A community focus has always been important for both Colin and Eugene as locals from the area. “We’ve always supported the local football teams and we’ve worked with Rock Celtic FC and we sponsored a couple of events they were doing with the community centre recently. We’re always sponsoring the Tidy Towns, even before we opened the shop here, because we’re from the village ourselves.”
Naturally the news that two locals would be opening a new store created a bit of a stir in Blackrock. “The family would be well-known because of our business interests in the town of Dundalk. As we’re from the village, when word went out that we had bought the store, a lot of people were asking us when are you opening, so that was a bit of a thrill. There was a lot of talk so when we did eventually get it open, it was very well received.”
Strong retailing background
Explaining more about the duo’s background in retail Fee explains that his dad was a builder and his mother worked in retail “in the rag trade” and to this day, his sisters still have a clothes store in Dundalk. He adds: “My dad owned the service station in Castletown [on the outskirts of Dundalk]; he built it in 1958 and then leased it out and it came back to us in the 80s so he refurbished it and myself and Eugene bought it from him in 1981. We switched over to Maxol in 1992. It was just a kerbside site with tyres and a carwash, there was no shop so we demolished it and went with Mace in 1996, opening a 1,800 sq ft store. We’ve always been with Mace rather than anybody else. It was a busy shop and it went very well for us and then we opened the standalone Greenacres 2,200 sq ft site in July 2002 so they’ve been trading fairly well for us.”

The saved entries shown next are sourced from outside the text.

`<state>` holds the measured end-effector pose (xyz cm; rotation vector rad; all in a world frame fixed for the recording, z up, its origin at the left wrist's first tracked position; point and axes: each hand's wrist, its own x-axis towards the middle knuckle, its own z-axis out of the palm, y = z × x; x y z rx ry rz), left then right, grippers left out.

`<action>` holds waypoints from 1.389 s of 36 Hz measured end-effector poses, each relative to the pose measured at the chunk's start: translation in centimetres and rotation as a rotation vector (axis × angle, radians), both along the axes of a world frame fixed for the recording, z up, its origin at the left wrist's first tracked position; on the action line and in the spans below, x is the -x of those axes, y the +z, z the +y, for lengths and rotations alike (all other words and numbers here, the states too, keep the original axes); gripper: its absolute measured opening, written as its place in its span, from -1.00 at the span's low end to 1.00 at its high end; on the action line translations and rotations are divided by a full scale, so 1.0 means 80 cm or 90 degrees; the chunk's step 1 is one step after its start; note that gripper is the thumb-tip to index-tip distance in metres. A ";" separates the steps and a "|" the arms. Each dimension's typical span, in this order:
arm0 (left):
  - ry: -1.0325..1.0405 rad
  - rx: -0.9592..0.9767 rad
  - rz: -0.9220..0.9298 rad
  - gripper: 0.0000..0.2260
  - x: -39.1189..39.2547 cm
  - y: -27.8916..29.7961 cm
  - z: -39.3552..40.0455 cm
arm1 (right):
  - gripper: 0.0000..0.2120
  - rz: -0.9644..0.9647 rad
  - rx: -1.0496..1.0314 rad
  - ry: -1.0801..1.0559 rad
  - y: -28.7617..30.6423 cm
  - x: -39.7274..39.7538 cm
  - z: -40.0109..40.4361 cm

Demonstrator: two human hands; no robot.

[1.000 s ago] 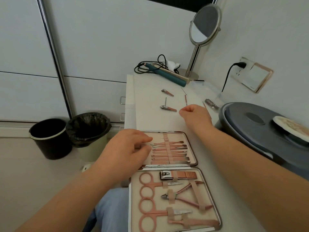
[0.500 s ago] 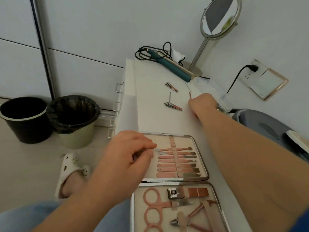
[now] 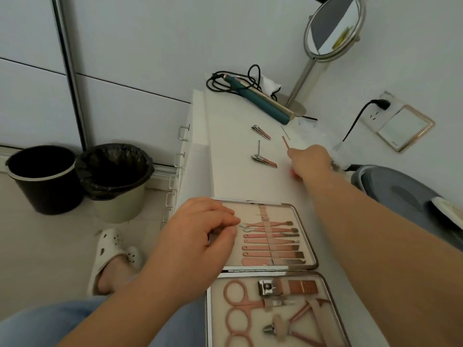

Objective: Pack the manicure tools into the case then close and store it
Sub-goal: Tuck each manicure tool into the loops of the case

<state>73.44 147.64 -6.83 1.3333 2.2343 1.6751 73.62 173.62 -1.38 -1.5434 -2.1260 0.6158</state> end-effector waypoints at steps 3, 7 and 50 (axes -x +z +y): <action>0.000 0.005 0.010 -0.80 -0.001 0.001 -0.001 | -0.80 0.086 0.090 0.016 0.003 -0.019 -0.030; -0.008 0.026 0.001 -0.81 -0.002 0.000 -0.002 | -0.86 0.172 0.129 0.151 -0.004 -0.067 -0.075; 0.122 0.035 -0.221 -0.66 -0.015 0.007 -0.011 | -0.83 -0.048 -0.108 0.432 -0.019 -0.220 -0.111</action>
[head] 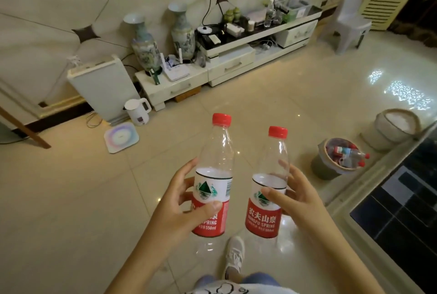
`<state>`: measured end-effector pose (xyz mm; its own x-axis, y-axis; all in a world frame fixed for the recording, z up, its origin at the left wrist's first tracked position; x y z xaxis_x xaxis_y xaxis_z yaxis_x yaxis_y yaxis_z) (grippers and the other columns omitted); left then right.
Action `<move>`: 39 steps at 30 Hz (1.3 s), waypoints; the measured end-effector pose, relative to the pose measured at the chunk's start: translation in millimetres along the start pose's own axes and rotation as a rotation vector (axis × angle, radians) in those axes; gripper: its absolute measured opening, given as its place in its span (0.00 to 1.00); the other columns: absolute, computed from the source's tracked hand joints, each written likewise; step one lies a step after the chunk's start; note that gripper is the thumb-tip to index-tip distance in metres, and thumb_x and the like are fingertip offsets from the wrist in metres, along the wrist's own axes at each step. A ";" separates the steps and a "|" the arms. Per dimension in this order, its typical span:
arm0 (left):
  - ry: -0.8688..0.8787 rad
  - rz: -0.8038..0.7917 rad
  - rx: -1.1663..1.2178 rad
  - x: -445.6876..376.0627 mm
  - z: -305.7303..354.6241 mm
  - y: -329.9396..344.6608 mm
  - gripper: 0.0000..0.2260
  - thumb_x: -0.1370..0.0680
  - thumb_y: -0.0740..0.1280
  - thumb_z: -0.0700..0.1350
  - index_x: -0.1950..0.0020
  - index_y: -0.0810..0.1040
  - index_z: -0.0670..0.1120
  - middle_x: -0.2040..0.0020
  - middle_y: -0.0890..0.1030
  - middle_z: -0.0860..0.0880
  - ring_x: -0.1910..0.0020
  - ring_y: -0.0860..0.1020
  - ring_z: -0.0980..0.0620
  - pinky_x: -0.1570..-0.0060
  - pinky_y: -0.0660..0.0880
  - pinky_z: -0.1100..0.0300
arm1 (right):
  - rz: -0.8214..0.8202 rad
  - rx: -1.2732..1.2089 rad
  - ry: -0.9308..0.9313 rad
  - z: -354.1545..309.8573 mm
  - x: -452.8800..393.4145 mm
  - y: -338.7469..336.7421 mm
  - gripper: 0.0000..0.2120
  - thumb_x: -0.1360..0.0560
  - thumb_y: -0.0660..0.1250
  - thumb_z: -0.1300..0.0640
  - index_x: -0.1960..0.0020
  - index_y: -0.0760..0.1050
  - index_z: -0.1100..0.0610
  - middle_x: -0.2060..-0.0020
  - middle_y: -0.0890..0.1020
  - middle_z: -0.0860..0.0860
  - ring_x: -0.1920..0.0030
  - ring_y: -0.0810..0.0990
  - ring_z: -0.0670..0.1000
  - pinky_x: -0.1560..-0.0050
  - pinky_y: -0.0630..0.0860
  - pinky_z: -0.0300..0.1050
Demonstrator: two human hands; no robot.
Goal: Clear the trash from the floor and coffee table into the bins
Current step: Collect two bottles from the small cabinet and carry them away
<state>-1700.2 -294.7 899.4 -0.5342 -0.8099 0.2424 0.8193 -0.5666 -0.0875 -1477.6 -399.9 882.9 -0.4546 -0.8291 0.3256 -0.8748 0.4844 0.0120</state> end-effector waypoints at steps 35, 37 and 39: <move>-0.024 -0.685 -0.049 -632.2 142.3 202.6 0.36 0.37 0.77 0.47 0.35 0.66 0.68 0.44 0.80 0.63 0.44 0.78 0.60 0.50 0.77 0.61 | 0.669 -0.134 0.073 -131.1 -408.1 -199.5 0.37 0.42 0.76 0.45 0.34 0.68 0.38 0.45 0.81 0.42 0.47 0.82 0.46 0.49 0.79 0.49; -0.019 -0.716 -0.068 -657.0 135.5 240.5 0.36 0.34 0.77 0.43 0.36 0.67 0.70 0.45 0.79 0.65 0.44 0.77 0.62 0.54 0.77 0.65 | 0.710 -0.151 0.079 -127.9 -421.9 -229.2 0.33 0.42 0.76 0.45 0.39 0.70 0.34 0.46 0.82 0.41 0.49 0.82 0.45 0.53 0.79 0.44; -0.024 -0.751 -0.087 -679.2 130.5 277.1 0.36 0.34 0.77 0.41 0.36 0.67 0.70 0.44 0.78 0.67 0.43 0.77 0.63 0.56 0.76 0.69 | 0.751 -0.153 0.095 -126.0 -436.9 -258.9 0.32 0.42 0.75 0.45 0.40 0.70 0.34 0.46 0.82 0.41 0.49 0.82 0.45 0.55 0.79 0.41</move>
<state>-1083.2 118.2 836.6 -0.9370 -0.1983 0.2875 0.2168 -0.9756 0.0336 -1031.3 -127.9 856.6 -0.8944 -0.2387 0.3782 -0.3015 0.9464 -0.1157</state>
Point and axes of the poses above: each hand's wrist, its own x-axis away from the middle knuckle, its own y-axis out of the palm, z = x × y, the point moved 2 cm from there along -x, towards the middle knuckle
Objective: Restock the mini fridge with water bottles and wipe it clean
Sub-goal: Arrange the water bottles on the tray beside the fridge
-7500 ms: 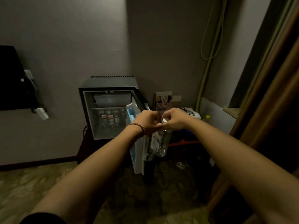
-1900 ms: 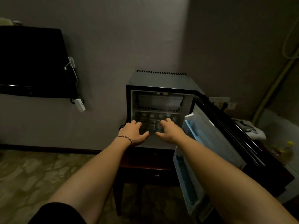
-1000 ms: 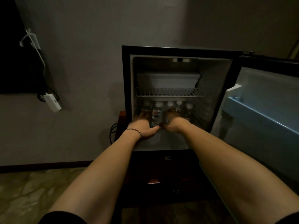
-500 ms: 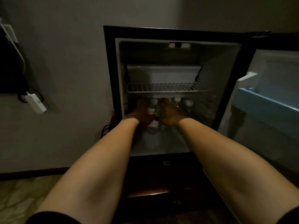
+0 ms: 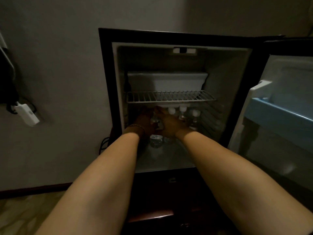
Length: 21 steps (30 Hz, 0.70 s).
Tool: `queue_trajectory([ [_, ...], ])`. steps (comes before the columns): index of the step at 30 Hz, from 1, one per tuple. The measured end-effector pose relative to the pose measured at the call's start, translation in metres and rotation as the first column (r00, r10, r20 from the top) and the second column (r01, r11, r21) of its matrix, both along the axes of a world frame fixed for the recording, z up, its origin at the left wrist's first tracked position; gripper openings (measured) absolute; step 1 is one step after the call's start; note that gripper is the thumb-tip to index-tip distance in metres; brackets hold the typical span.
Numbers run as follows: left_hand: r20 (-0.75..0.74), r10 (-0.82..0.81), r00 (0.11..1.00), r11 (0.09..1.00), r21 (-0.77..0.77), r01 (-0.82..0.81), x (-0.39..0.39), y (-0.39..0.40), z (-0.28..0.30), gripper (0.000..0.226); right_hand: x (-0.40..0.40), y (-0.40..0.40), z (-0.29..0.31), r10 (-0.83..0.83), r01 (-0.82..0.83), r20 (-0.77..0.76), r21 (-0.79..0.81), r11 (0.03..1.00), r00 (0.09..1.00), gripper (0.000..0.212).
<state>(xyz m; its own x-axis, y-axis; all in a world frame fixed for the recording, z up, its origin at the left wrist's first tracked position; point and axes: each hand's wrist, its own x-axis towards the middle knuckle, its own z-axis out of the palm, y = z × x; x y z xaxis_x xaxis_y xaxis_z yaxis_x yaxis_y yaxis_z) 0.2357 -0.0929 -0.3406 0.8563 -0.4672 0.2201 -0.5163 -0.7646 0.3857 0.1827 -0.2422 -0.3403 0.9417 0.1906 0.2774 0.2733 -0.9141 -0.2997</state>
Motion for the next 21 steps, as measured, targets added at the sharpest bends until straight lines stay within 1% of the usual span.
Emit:
queue_trajectory([
  [1,0.013,0.006,1.000,1.000,0.008,-0.006,-0.005,0.001,0.003,0.071,-0.002,0.003,-0.001,-0.002,0.002,0.018,0.002,1.000,1.000,0.097],
  [4,0.007,-0.005,1.000,0.999,0.036,0.005,-0.024,0.001,0.010,0.064,-0.008,0.010,0.003,-0.014,0.010,0.031,0.128,0.992,0.999,0.081],
  [6,0.028,0.010,1.000,0.999,0.037,-0.011,-0.030,0.000,0.009,0.064,-0.013,0.013,0.007,-0.055,0.051,0.027,0.125,0.991,0.998,0.074],
  [8,0.013,0.059,0.998,0.998,0.024,-0.060,-0.028,0.003,0.008,0.054,-0.019,0.013,0.011,-0.102,0.101,-0.001,0.126,0.987,0.995,0.070],
  [10,-0.049,0.101,0.994,0.994,0.044,-0.099,-0.034,0.007,0.010,0.045,-0.029,0.012,0.015,-0.124,0.130,-0.046,0.155,0.979,0.991,0.065],
  [13,-0.062,0.095,0.994,0.991,0.097,-0.089,-0.052,0.011,0.015,0.042,-0.044,0.009,0.022,-0.120,0.134,-0.125,0.113,0.984,0.985,0.060],
  [15,-0.067,0.126,0.990,0.990,0.071,-0.122,-0.063,0.014,0.019,0.039,-0.052,0.010,0.028,-0.148,0.167,-0.203,0.081,0.983,0.968,0.059],
  [17,-0.102,0.159,0.982,0.985,0.079,-0.151,-0.076,0.018,0.027,0.037,-0.060,0.014,0.036,-0.183,0.213,-0.265,0.090,0.973,0.947,0.056],
  [19,-0.162,0.156,0.974,0.984,0.106,-0.140,-0.094,0.022,0.040,0.039,-0.073,0.017,0.049,-0.195,0.227,-0.317,0.068,0.971,0.928,0.049],
  [21,-0.199,0.116,0.973,0.990,0.108,-0.096,-0.116,0.026,0.051,0.037,-0.091,0.018,0.064,-0.161,0.206,-0.398,0.074,0.976,0.903,0.040],
])
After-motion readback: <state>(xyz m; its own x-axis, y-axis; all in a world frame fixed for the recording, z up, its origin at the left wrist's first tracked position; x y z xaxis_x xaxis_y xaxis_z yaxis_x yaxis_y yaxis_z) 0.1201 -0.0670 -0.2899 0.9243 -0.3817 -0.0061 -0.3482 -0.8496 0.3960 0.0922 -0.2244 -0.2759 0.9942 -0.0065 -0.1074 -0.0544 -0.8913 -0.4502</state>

Having two stores already nearby has also proved beneficial in terms of allowing the Fees to train in their new staff in advance. “At the moment we’re sharing staff with the other sites,” the retailer explains. “We’ve been ramping up staff numbers for the last couple of months so we moved some of the new staff to here so that we get a good mix and a good level of experience.”
The recession has also delivered a silver lining in terms of the quality of applicants available, according to Fee. “We were pleasantly surprised this time around; we were very, very surprised with the calibre of applicants. It was noticeably different than before…Now we’re looking for college and relevant experience and we’ve brought a few people in. We’ve brought about three people on and they’re superb.”
When asked what’s next, Fee replies “a rest!” Few in the retailing world will be surprised to hear that this was a mere jest however. Instead, an upgrade for their Castletown Road store is actually next on the agenda, starting in September/October – once the “back to school rush is over”.
Overall, the brothers are extremely pleased with their new store offering. Fee confirms: “This is definitely the shop model which we will be using going forwards, there’s no question about it, it just enhances profitability to the store because it’s got those different elements there.” Flynn is also positive that the investment put into the store will reap dividends. “There was a lot of investment. Absolutely, on both sides I think it’s fair to say, so yes, hopefully we’ll be sitting here in two or three years with most of our stores re-branded.”